Certificate of Incorporation
of the Surviving Corporation

          FIRST: The name of the corporation (hereinafter called the “Corporation”) is MERIDIAN MEDICAL TECHNOLOGIES, INC.

          SECOND: The address, including street, number, city, and county, of the registered office of the Corporation in the State of Delaware is 2711 Centerville Road, Suite 400, Wilmington, Delaware 19808, County of New Castle; and the name of the registered agent of the Corporation in the State of Delaware at such address is Corporation Service Company.

          THIRD: The purpose of the Corporation is to engage in any lawful act or activity for which corporations may be organized under the General Corporation Law of the State of Delaware.

          FOURTH: The aggregate number of shares which the Corporation shall have authority to issue is 1,000 shares of Common Stock, par value $0.01 per share.

          FIFTH: In furtherance and not in limitation of the powers conferred upon it by law, the Board of Directors of the Corporation is expressly authorized to adopt, amend or repeal the By-laws of the Corporation.

          SIXTH: To the fullest extent permitted by the General Corporation Law of the State of Delaware as it now exists and as it may hereafter be amended, no director or officer of the Corporation shall be personally liable to the Corporation or any of its stockholders for monetary damages for breach of fiduciary duty as a director or officer; provided, however, that nothing contained in this Article SIXTH shall eliminate or limit the liability of a director or officer (i) for any breach of the director’s or officer’s duty of loyalty to the Corporation or its stockholders, (ii) for acts or omissions not in good faith or which involve intentional misconduct or a knowing violation of law, (iii) pursuant to Section 174 of the General Corporation Law of the State of Delaware or (iv) for any transaction from which the director or officer derived an improper personal benefit. No amendment to or repeal of this Article SIXTH shall apply to or have any effect on the liability or alleged liability of any director or officer of the Corporation for or with respect to any acts or omissions of such director or officer occurring prior to such amendment or repeal.

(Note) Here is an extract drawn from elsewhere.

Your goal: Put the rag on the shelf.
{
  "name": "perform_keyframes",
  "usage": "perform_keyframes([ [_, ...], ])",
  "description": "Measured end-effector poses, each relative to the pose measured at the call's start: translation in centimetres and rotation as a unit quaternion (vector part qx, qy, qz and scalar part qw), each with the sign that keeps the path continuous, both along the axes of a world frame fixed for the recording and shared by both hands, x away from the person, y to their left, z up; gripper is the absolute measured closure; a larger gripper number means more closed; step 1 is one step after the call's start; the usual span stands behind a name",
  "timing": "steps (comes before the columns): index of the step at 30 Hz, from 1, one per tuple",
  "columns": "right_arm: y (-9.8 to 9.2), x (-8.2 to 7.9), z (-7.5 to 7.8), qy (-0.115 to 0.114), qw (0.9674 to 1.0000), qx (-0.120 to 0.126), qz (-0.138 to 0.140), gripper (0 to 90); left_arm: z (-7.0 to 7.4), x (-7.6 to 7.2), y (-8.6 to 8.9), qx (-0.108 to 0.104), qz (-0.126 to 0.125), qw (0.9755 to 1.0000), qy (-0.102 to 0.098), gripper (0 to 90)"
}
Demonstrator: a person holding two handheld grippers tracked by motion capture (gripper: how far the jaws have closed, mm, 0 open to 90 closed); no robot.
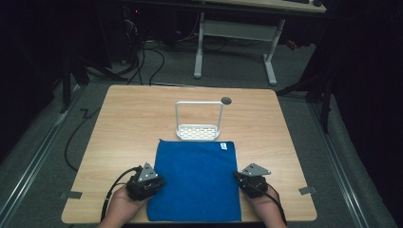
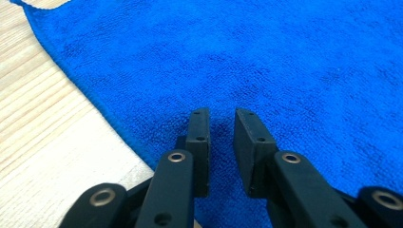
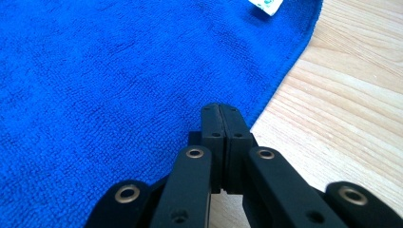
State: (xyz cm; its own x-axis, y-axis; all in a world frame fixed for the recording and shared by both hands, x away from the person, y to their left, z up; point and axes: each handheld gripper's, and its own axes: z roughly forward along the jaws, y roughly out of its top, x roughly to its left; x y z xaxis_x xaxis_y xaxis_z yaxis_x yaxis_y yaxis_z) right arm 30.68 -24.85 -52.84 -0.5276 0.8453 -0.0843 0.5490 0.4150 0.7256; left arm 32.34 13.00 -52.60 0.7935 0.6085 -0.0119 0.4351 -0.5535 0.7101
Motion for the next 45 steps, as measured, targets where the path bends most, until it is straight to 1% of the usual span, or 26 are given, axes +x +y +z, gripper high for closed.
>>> perform_keyframes([
  [7,-0.3,-0.3,0.0,0.0,1.0,-0.002,0.0,90.0,0.0,-0.8,0.0,-0.005,-0.005,1.0,0.003,76.7],
  [10,-0.4,-0.7,0.1,0.006,1.0,-0.003,0.002,89.9,0.0,-1.2,0.1,-0.009,-0.006,0.9999,0.007,76.7],
  [11,-0.5,-0.8,0.1,0.005,1.0,-0.004,0.004,89.9,0.0,-1.6,0.0,-0.012,-0.009,0.9998,0.01,76.7],
  [15,-0.7,-1.3,0.2,0.005,0.9999,-0.007,0.01,89.5,0.0,-2.3,-0.1,-0.013,-0.016,0.9997,0.015,76.2],
  [18,-0.8,-1.3,0.2,0.006,0.9999,-0.003,0.009,89.4,0.1,-2.3,-0.2,-0.012,-0.019,0.9995,0.021,74.2],
  [19,-0.8,-1.2,0.2,0.008,0.9999,0.001,0.008,87.0,0.2,-2.3,-0.2,-0.014,-0.014,0.9995,0.023,72.2],
  [21,-0.8,-1.2,0.2,0.006,0.9999,0.008,0.01,84.8,0.6,-2.1,-0.1,-0.023,-0.004,0.9997,0.007,72.0],
  [23,-1.0,-1.1,0.4,-0.003,0.9998,0.017,0.01,82.7,0.9,-1.9,0.2,-0.036,0.014,0.9992,-0.007,71.4],
  [24,-1.2,-1.0,0.5,-0.006,0.9998,0.02,0.007,82.3,1.2,-1.6,0.3,-0.044,0.031,0.9984,-0.018,70.4],
  [26,-1.5,-0.7,0.6,-0.009,0.9993,0.036,0.003,81.4,1.5,-0.9,0.5,-0.056,0.054,0.9965,-0.029,69.0],
  [27,-1.6,-0.6,0.6,-0.011,0.9992,0.039,-0.001,80.7,1.5,-0.5,0.5,-0.054,0.064,0.9958,-0.039,69.0],
  [30,-1.7,-0.4,0.5,-0.01,0.9991,0.041,-0.005,80.0,1.5,0.7,0.1,-0.046,0.088,0.994,-0.047,68.8],
  [31,-1.7,-0.4,0.5,-0.012,0.9991,0.04,-0.006,79.8,1.4,1.0,0.0,-0.045,0.094,0.9934,-0.047,68.4],
  [32,-1.7,-0.4,0.5,-0.012,0.9991,0.04,-0.006,79.8,1.4,1.0,0.0,-0.045,0.094,0.9934,-0.047,68.2],
  [33,-1.6,-0.5,0.5,-0.017,0.9991,0.039,-0.004,79.1,1.3,1.4,-0.1,-0.042,0.1,0.993,-0.047,67.9],
  [34,-1.5,-0.5,0.6,-0.019,0.9991,0.039,-0.004,78.4,1.1,2.2,-0.3,-0.035,0.111,0.9921,-0.045,67.8],
  [35,-1.5,-0.5,0.6,-0.022,0.999,0.038,-0.003,77.8,1.1,2.7,-0.4,-0.031,0.118,0.9915,-0.046,67.9],
  [36,-1.5,-0.5,0.6,-0.025,0.999,0.038,-0.002,77.5,1.2,3.3,-0.5,-0.03,0.123,0.9909,-0.045,68.3],
  [37,-1.5,-0.5,0.6,-0.025,0.999,0.038,-0.002,77.5,1.2,3.3,-0.5,-0.03,0.123,0.9909,-0.045,68.4],
  [38,-1.5,-0.5,0.6,-0.026,0.9989,0.039,-0.002,77.3,1.1,3.8,-0.5,-0.033,0.13,0.9898,-0.046,68.4],
  [39,-1.5,-0.4,0.6,-0.026,0.9988,0.041,-0.001,77.4,1.1,4.8,-0.6,-0.043,0.14,0.9884,-0.042,68.7],
  [40,-1.5,-0.4,0.6,-0.026,0.9988,0.042,-0.001,77.4,1.1,5.3,-0.6,-0.044,0.143,0.988,-0.04,68.8],
  [41,-1.5,-0.4,0.7,-0.027,0.9988,0.041,-0.002,77.4,1.1,5.9,-0.7,-0.046,0.147,0.9871,-0.043,69.3],
  [42,-1.5,-0.4,0.7,-0.027,0.9987,0.043,-0.003,77.3,1.1,5.9,-0.7,-0.046,0.147,0.9871,-0.043,69.6],
  [43,-1.5,-0.4,0.7,-0.027,0.9987,0.044,-0.003,77.3,1.1,6.8,-1.0,-0.046,0.151,0.9866,-0.041,69.6],
  [45,-1.5,-0.3,0.7,-0.026,0.9987,0.044,-0.002,74.9,1.1,7.6,-1.2,-0.047,0.156,0.9856,-0.046,69.7],
])
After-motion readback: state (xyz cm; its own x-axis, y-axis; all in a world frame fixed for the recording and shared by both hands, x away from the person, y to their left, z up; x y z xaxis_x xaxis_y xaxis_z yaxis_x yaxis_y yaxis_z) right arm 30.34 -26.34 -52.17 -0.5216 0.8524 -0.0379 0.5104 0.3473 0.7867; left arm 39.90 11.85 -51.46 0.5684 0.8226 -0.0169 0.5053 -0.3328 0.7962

          SEVENTH: The Corporation shall, to the fullest extent permitted by Section 145 of the General Corporation

 


 

Law of the State of Delaware, as the same may be amended and supplemented, indemnify any and all persons whom it shall have power to indemnify under said Section from and against any and all of the expenses, liabilities, or other matters referred to in or covered by said Section. Such indemnification shall be mandatory and not discretionary. The indemnification provided for herein shall not be deemed exclusive of any other rights to which those indemnified may be entitled under any by-law, agreement, vote of stockholders or disinterested directors or otherwise, both as to action in his or her official capacity and as to action in another capacity while holding such office, and shall continue as to a person who has ceased to be a director, officer, employee, or agent and shall inure to the benefit of the heirs, executors, and administrators of such a person. Any repeal or modification of this Article SEVENTH shall not adversely affect any right to indemnification of any persons existing at the time of such repeal or modification with respect to any matter occurring prior to such repeal or modification.

          EIGHTH: Unless and except to the extent that the By-laws of the Corporation shall so require, the election of directors of the Corporation need not be by written ballot.